Assignment | Return the listing below character for character.

Extracted information |
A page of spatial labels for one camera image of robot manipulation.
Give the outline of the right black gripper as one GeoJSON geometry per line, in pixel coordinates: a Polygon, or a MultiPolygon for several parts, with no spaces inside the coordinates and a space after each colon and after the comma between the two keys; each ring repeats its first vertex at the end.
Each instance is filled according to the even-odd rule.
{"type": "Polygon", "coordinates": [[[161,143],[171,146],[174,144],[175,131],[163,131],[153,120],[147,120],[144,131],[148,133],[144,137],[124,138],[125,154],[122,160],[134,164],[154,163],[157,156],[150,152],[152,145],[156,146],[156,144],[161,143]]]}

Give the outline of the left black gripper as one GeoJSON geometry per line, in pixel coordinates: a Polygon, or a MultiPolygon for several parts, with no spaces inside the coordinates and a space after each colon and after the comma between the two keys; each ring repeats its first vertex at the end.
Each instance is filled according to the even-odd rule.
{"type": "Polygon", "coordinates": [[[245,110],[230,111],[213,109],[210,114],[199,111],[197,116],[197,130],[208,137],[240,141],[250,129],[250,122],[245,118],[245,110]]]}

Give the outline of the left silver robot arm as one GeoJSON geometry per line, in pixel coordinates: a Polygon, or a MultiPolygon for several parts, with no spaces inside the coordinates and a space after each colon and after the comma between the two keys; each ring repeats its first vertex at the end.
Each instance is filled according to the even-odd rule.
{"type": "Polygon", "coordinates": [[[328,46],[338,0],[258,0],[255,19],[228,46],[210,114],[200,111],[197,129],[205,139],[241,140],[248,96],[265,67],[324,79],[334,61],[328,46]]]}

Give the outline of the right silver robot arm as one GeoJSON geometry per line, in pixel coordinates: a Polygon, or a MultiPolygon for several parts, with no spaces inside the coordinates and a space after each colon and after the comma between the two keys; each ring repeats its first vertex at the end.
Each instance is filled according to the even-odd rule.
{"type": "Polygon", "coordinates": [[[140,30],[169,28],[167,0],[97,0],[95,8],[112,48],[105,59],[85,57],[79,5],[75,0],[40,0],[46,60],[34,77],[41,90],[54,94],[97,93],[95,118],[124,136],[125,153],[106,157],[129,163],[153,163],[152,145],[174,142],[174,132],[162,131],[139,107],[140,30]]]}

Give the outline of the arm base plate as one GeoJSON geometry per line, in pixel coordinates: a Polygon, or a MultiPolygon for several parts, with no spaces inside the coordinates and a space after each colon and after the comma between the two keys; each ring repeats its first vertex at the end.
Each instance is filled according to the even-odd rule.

Result of this task |
A page of spatial labels for one camera image of robot manipulation.
Give the outline of the right black gripper as one GeoJSON geometry per line, in pixel coordinates: a Polygon, or a MultiPolygon for several parts, with no spaces inside the coordinates and a space after each colon and after the comma between the two keys; each ring repeats its first vertex at the end.
Each instance is filled according to the even-odd rule.
{"type": "Polygon", "coordinates": [[[161,143],[171,146],[174,144],[175,131],[163,131],[153,120],[147,120],[144,131],[148,133],[144,137],[124,138],[125,154],[122,160],[134,164],[154,163],[157,156],[150,152],[152,145],[156,146],[156,144],[161,143]]]}

Give the outline of the left black gripper as one GeoJSON geometry per line, in pixel coordinates: a Polygon, or a MultiPolygon for several parts, with no spaces inside the coordinates and a space after each colon and after the comma between the two keys; each ring repeats its first vertex at the end.
Each instance is filled according to the even-odd rule.
{"type": "Polygon", "coordinates": [[[245,110],[230,111],[213,109],[210,114],[199,111],[197,116],[197,130],[208,137],[240,141],[250,129],[250,122],[245,118],[245,110]]]}

Give the outline of the left silver robot arm as one GeoJSON geometry per line, in pixel coordinates: a Polygon, or a MultiPolygon for several parts, with no spaces inside the coordinates and a space after each colon and after the comma between the two keys; each ring repeats its first vertex at the end.
Each instance is filled according to the even-odd rule.
{"type": "Polygon", "coordinates": [[[328,46],[338,0],[258,0],[255,19],[228,46],[210,114],[200,111],[197,129],[205,139],[241,140],[248,96],[265,67],[324,79],[334,61],[328,46]]]}

Give the outline of the right silver robot arm as one GeoJSON geometry per line, in pixel coordinates: a Polygon, or a MultiPolygon for several parts, with no spaces inside the coordinates and a space after each colon and after the comma between the two keys; each ring repeats its first vertex at the end.
Each instance is filled according to the even-odd rule.
{"type": "Polygon", "coordinates": [[[140,30],[169,28],[167,0],[97,0],[95,8],[112,48],[105,59],[85,57],[79,5],[75,0],[40,0],[46,60],[34,77],[41,90],[54,94],[97,93],[95,118],[124,136],[125,153],[106,157],[129,163],[153,163],[152,145],[174,142],[174,132],[162,131],[139,107],[140,30]]]}

Give the outline of the arm base plate as one GeoJSON geometry per line, in pixel coordinates: a Polygon, or a MultiPolygon for several parts, with no spaces inside the coordinates and a space after each colon and after the comma between the two keys; each ring repeats its first vertex at the end.
Each instance is filled according to the even-odd rule.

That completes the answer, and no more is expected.